Il New York Times torna a puntare nel suo mirino Cupertino: dopo aver stigmatizzato le condizioni di lavoro dei dipendenti delle fabbriche asiatiche che forniscono componenti per i prodotti con la Mela, ha ora affrontato la questione del lavoro nei punti vendita di Apple.
Il NYT ha fatto i conti in tasca ai commessi dei retail store ufficiali di Apple: la maggior parte dei dipendenti ( su un totale di 35.852 posti di lavoro creati in cinque anni) guadagna in media 25mila dollari l’anno , un salario molto superiore ai 7,25 dollari della paga oraria minima e corredato da una serie di agevolazioni come assicurazione sanitaria e versamento dei contributi, ma che non prevede commissioni sulle vendite come fanno invece altri rivenditori ICT come AT&T e Verizon.
Secondo i calcoli del giornale, d’altronde, tale salario rappresenterebbe pochi spiccioli rispetto ai calcolati 473mila dollari che ogni dipendente avrebbe contribuito a portare nelle casse di Apple .
La stessa Cupertino, d’altronde, sembra essersi accorta di qualche malumore e da qualche mese a questa parte avrebbe iniziato a parlare di possibili aumenti per i suoi dipendenti : i dettagli rimangono riservati, così come i metodi di distribuzione.
A questi dettagli finanziari si sommano commenti meno entusiastici del previsto rispetto all’ambiente di lavoro raccolti dal NYT: i dipendenti parlano di confusione e stress legati soprattutto al carico di lavoro conseguente al successo dei prodotti con la Mela, di una prospettiva media di impiego continuato presso Apple di appena due anni e mezzo, lamentano l’ assenza di un vero e proprio percorso di carriera e la politica in materia di giorni di assenza (la dirigenza tende ad ignorare il motivo di un’assenza, condannata a priori).
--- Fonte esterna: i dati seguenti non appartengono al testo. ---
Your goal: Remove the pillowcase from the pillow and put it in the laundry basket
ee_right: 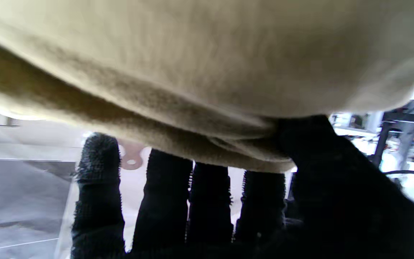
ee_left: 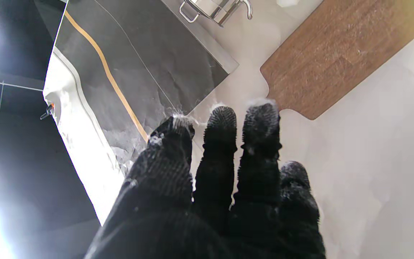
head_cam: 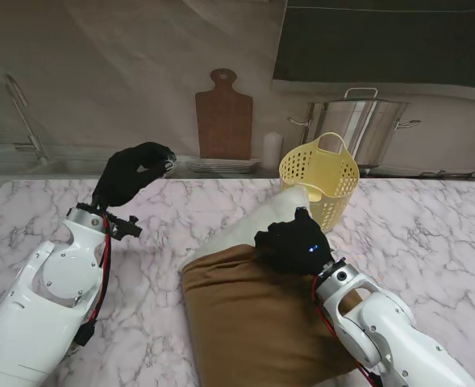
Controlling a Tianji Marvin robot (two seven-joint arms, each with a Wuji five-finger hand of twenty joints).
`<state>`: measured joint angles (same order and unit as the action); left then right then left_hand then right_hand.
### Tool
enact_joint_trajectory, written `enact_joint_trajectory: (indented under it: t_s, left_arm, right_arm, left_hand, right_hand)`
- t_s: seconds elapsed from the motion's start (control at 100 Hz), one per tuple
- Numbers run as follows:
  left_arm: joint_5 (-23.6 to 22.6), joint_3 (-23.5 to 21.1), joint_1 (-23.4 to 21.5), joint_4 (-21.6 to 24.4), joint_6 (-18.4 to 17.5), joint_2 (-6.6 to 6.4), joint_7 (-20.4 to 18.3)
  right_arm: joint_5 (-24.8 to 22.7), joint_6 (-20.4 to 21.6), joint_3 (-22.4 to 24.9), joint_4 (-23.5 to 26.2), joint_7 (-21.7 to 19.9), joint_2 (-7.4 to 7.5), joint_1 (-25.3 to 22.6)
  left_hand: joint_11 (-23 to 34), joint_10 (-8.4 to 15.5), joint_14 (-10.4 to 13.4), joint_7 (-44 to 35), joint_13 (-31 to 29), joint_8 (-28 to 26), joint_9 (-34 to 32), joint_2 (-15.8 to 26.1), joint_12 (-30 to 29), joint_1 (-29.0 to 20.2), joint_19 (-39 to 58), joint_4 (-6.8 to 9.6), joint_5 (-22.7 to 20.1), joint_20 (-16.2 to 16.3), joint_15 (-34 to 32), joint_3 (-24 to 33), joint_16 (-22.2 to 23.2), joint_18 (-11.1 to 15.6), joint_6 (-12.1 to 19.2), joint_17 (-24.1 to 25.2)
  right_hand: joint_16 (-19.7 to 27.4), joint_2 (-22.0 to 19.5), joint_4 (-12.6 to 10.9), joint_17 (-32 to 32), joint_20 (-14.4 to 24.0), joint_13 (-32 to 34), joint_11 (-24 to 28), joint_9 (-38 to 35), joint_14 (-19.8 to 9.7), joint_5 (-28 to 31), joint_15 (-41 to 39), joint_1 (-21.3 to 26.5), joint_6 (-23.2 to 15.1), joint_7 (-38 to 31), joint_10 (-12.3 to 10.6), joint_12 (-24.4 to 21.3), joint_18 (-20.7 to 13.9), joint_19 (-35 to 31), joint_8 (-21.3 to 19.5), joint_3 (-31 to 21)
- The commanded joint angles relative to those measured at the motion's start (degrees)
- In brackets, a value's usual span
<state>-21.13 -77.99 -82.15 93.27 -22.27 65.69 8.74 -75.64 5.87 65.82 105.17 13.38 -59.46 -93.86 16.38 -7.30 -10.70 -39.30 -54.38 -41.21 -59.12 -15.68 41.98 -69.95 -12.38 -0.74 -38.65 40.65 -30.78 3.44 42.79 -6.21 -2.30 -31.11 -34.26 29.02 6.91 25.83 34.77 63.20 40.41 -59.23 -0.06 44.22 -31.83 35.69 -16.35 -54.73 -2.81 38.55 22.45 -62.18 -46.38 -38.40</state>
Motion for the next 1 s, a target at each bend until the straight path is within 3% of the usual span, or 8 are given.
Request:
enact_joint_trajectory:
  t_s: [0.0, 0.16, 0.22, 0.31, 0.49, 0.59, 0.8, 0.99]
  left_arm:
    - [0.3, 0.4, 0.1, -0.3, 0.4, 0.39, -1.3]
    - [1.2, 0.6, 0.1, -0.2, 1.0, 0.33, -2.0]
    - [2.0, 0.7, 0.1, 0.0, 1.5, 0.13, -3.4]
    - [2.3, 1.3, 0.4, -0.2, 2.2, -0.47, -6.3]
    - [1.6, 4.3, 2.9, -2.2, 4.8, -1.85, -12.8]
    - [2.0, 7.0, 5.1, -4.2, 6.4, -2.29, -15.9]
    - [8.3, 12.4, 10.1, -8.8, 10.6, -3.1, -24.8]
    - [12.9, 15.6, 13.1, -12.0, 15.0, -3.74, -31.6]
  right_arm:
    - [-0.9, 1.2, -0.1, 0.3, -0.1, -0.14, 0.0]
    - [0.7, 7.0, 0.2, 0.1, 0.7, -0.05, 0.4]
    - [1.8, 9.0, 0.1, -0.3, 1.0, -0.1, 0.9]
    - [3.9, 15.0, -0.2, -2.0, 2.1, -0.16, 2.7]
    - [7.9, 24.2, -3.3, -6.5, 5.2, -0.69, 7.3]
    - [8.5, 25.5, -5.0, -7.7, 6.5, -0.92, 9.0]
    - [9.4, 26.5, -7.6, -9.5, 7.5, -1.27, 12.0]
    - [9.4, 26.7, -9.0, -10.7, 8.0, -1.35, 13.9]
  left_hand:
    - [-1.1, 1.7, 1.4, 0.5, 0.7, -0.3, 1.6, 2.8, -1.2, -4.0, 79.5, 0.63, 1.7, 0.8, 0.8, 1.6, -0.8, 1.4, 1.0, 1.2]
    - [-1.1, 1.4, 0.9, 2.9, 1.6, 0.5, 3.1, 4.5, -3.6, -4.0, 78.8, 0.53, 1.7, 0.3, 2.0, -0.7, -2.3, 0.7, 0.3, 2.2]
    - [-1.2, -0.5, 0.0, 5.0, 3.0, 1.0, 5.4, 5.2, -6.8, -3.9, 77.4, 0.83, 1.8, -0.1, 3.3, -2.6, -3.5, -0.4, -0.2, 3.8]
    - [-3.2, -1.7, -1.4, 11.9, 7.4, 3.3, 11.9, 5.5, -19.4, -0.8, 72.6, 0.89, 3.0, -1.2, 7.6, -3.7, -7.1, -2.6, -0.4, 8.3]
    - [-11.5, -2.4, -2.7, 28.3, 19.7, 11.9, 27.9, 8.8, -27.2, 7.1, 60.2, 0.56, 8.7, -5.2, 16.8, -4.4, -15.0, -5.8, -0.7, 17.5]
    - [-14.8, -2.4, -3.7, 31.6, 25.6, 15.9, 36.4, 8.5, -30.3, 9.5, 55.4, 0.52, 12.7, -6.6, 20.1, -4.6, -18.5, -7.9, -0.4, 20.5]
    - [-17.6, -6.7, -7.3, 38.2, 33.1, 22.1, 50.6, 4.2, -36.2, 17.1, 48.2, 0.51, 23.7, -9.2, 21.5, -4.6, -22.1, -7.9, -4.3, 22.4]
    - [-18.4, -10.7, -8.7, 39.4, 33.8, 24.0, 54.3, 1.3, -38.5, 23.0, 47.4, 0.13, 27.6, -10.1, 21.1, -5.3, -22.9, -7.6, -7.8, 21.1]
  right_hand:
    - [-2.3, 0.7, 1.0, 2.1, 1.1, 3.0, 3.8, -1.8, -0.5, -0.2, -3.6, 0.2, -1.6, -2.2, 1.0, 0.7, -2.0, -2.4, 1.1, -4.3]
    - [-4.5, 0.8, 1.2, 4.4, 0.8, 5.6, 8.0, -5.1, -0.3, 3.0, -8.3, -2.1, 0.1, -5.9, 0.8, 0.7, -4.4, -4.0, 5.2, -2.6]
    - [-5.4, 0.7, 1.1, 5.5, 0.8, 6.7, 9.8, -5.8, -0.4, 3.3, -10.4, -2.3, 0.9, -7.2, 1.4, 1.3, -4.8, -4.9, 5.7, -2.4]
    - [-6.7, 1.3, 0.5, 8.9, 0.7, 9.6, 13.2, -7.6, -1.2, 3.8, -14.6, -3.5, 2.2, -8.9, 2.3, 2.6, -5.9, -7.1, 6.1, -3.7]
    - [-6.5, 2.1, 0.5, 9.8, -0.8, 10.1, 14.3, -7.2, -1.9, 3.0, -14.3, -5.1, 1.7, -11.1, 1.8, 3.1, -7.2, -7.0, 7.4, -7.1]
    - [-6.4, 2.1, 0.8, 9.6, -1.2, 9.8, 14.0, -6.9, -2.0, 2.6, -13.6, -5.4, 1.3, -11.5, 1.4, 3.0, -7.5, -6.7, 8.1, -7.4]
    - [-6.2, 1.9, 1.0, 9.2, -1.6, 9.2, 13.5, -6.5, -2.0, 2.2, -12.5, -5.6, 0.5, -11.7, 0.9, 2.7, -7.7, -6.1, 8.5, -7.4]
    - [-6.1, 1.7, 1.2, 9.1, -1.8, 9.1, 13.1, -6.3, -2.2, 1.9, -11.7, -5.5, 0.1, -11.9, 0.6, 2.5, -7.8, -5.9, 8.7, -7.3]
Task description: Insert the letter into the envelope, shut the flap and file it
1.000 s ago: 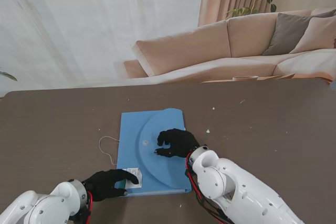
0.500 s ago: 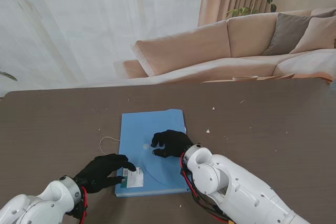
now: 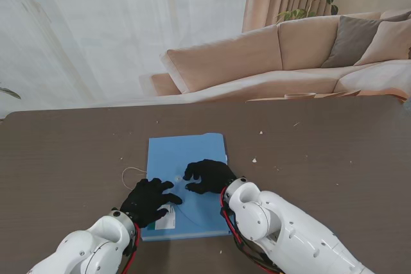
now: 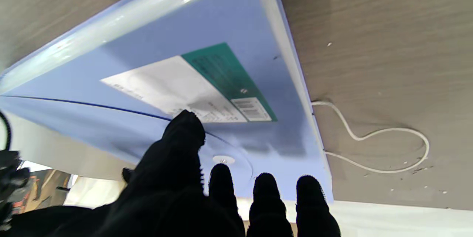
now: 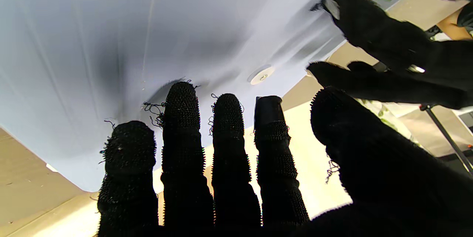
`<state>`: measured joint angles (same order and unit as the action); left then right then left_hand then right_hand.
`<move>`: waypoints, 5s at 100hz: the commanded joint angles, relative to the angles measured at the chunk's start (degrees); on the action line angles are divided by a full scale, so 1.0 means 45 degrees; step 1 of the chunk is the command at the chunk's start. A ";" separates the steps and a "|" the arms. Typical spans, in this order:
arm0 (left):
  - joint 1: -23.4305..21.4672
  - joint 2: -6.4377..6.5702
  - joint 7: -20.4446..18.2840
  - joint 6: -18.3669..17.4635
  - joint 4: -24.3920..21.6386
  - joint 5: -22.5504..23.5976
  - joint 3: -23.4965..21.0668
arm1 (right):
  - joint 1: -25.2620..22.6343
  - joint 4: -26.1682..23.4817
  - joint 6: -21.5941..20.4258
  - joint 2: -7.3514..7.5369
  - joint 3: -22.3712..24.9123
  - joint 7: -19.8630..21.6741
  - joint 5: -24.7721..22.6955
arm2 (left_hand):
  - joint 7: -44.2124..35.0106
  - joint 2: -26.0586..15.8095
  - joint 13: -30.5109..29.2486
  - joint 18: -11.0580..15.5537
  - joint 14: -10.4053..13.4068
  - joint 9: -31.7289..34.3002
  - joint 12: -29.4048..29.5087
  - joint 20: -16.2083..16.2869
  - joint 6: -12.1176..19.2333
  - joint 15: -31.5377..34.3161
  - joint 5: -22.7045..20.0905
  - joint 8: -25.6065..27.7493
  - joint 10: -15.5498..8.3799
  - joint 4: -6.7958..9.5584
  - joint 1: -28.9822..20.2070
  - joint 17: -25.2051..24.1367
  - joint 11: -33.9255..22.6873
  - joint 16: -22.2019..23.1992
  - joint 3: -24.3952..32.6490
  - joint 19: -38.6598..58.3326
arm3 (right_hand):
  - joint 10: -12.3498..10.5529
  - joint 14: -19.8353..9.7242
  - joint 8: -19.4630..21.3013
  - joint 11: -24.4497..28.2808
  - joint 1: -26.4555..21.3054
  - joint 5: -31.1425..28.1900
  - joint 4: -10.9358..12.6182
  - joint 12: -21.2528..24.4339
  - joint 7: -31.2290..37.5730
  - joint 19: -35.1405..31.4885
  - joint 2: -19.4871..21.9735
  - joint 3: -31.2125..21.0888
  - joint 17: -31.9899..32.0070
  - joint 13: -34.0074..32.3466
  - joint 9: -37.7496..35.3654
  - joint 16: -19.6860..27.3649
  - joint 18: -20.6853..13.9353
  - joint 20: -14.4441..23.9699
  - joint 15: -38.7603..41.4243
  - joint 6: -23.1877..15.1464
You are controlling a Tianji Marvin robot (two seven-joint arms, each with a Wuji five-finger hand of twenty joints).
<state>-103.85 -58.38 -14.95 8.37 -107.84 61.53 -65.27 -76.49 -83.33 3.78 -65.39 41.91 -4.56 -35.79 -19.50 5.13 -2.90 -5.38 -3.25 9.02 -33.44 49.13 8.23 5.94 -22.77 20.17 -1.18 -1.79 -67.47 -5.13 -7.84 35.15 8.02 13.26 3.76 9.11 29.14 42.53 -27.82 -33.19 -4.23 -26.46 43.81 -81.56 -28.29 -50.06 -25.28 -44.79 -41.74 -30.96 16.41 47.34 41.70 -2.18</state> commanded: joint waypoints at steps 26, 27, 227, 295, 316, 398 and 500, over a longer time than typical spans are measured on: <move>0.0119 -0.0103 -0.0462 0.0426 0.0185 -0.0418 0.0155 | -0.1656 -0.1938 0.0940 0.0307 0.1596 0.0021 -0.1495 | 0.0177 -0.0683 0.0228 0.0308 0.0275 -0.0345 -0.0321 -0.0347 -0.0091 -0.0209 -0.0567 -0.0156 -0.0233 0.0165 -0.1117 -0.0005 0.0198 -0.0266 -0.0320 -0.0312 | -0.0468 0.0385 -0.1677 -0.2814 0.0017 -0.0009 0.0648 0.1483 -0.3258 0.2265 0.0773 0.0943 0.2797 0.3283 0.1845 0.1256 -0.0130 -0.0488 -0.2744 -0.2609; 0.0114 -0.0103 -0.0459 0.0418 0.0184 -0.0419 0.0149 | -0.1683 -0.1971 0.1040 0.0316 0.1624 0.0042 -0.1548 | 0.0176 -0.0693 0.0229 0.0302 0.0273 -0.0345 -0.0322 -0.0349 -0.0076 -0.0206 -0.0573 -0.0156 -0.0234 0.0165 -0.1120 -0.0006 0.0196 -0.0264 -0.0326 -0.0310 | -0.0461 0.0406 -0.1688 -0.2831 0.0031 0.0110 0.0654 0.1484 -0.3303 0.2281 0.0769 0.0961 0.2823 0.3339 0.1950 0.1261 -0.0132 -0.0486 -0.2765 -0.2555; 0.3670 -0.0286 -0.0292 0.3804 0.4154 -0.2079 -0.0411 | -0.0298 -0.0713 0.2013 0.0883 -0.0018 0.2632 -0.2237 | -0.0935 0.1584 0.0086 -0.0622 -0.0450 0.0175 0.0232 0.1207 -0.2119 0.0177 -0.1942 0.1561 0.0758 0.0156 0.0966 0.0206 -0.1495 0.1128 -0.0562 0.0414 | -0.1587 0.1107 0.0688 -0.2255 0.0038 0.2163 0.0740 0.0824 -0.3113 0.2311 0.0737 0.2171 0.3488 0.4807 0.5928 0.0882 -0.0084 0.0805 -0.3094 -0.3518; 0.1275 -0.0133 -0.2320 0.1811 0.0928 -0.6632 -0.2823 | -0.0309 -0.0641 0.2017 0.0855 0.0016 0.2515 -0.2207 | -0.4495 0.2192 -0.1065 -0.1460 -0.1252 0.3120 -0.0155 0.2100 -0.4191 0.2456 -0.5434 0.2559 0.1641 -0.0005 -0.0130 0.1130 -0.4386 0.2176 -0.0204 0.0941 | -0.1559 0.1014 0.0773 -0.2248 0.0027 0.2023 0.0759 0.0823 -0.3045 0.2299 0.0807 0.2133 0.3477 0.4810 0.5844 0.0892 -0.0124 0.0832 -0.3061 -0.3452; 0.0941 -0.0185 -0.2231 0.0927 0.1057 -0.7787 -0.3058 | -0.0243 -0.0614 0.2029 0.0853 -0.0054 0.2529 -0.2205 | 0.0209 0.0344 -0.0143 -0.0921 -0.0748 0.2345 -0.0288 0.2576 -0.2572 0.3606 -0.4718 -0.0108 0.1682 -0.0066 0.0254 0.0675 -0.3804 0.3332 -0.1797 0.0895 | -0.1543 0.0955 0.0773 -0.2233 0.0017 0.2083 0.0771 0.0817 -0.3073 0.2300 0.0815 0.2127 0.3488 0.4827 0.5838 0.0895 -0.0145 0.0835 -0.3055 -0.3431; 0.0377 -0.0126 -0.2373 -0.0911 0.0900 -0.7655 -0.3734 | 0.0024 -0.0496 0.2079 0.0835 -0.0330 0.2550 -0.2215 | 0.1809 -0.2278 0.0452 -0.0168 0.0356 0.0696 0.0555 -0.0254 -0.2287 0.0315 -0.2099 -0.0998 0.0536 -0.0104 0.1698 -0.0042 -0.2135 0.3192 -0.1827 -0.0495 | -0.1535 0.0868 0.0825 -0.2226 -0.0009 0.2159 0.0810 0.0813 -0.3087 0.2283 0.0812 0.2009 0.3515 0.4931 0.5886 0.0879 -0.0246 0.0844 -0.2969 -0.3366; 0.1025 -0.0235 -0.0467 -0.2051 0.2074 -0.4541 -0.2163 | 0.0290 -0.0222 0.1618 0.0767 -0.0557 0.2358 -0.2007 | -0.0026 0.0666 0.0214 0.0341 0.0732 0.0459 0.0804 0.1968 0.1909 0.1543 0.0094 -0.1338 -0.0753 0.0236 -0.0488 -0.0254 -0.2175 0.3713 0.1948 0.0575 | -0.1537 0.0012 0.0842 -0.2199 -0.0157 0.2124 0.0845 0.0827 -0.3133 0.2239 0.0833 0.1926 0.3668 0.5082 0.5682 0.0852 -0.0868 0.0864 -0.2822 -0.3314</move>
<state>-98.85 -58.73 -16.98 0.17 -98.49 40.31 -75.49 -74.82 -84.96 11.69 -61.58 40.01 4.83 -45.08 -20.35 9.92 -3.04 -6.07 -1.83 12.55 -28.51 56.67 13.15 12.74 -24.32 14.63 -2.69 -0.49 -68.76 -5.80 -18.41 50.28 17.52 15.56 -4.63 17.30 32.53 29.85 -27.81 -23.02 -1.98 -21.40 29.20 -70.80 -24.31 -40.35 -9.43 -23.46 -12.14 -27.31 13.93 50.17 28.58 -16.84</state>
Tali commenti negativi, peraltro, sembrano aumentare quando sono intervistati i cosiddetti “Genius Apple”, gli addetti alla manutenzione dei prodotti: restano tuttavia in media per più tempo con Cupertino (quattro anni), soprattutto perché non riescono a trovare un altro lavoro all’altezza che – lamentele o meno – dia le stesse soddisfazioni garantendo 40mila dollari l’anno.
Un gruppo di ex-dipendenti di Cupertino, d’altronde, già nel 2010 aveva avviato una class action contro Apple per la mancata retribuzione delle pause (diritto riconosciuto in California ai lavoratori pagati ad ora). Per alcuni commenti critici pubblicati su Facebook, poi, un impiegato britannico si è visto messo alla porta da Apple dando vita ad un caso spinoso per Cupertino davanti al Tribunale del Lavoro britannico: motivo del licenziamento, la violazione dei termini di contratto che proibiscono ai dipendenti la pubblicazione social di sfoghi e opinioni ritenuti poco opportuni, così come dei dettagli sulle condizioni di lavoro o critiche diffamanti nei confronti del brand con la Mela. Diversi motivi di lamentale, poi, hanno portato anche i dipendenti italiani ad organizzare uno sciopero.
Nonostante questi episodi e l’ ironia con cui sono visti spesso i Genius , il lavoro presso gli Store ufficiali della Mela è rimasto ammantato di un’aura di sacralità che ha sempre attirato utenti affezionati a lavorare per Apple, contribuendo a formare un flusso continuo di commessi appassionati: la fedeltà dei suoi venditori (quasi evangelica) è d’altronde un’altra delle caratteristiche della carriera totalizzante all’interno di Apple, coltivata a partire dalla fase di reclutamento e di addestramento dei nuovi impiegati che sono portati a considerarsi parte di una grande missione e di una grande famiglia.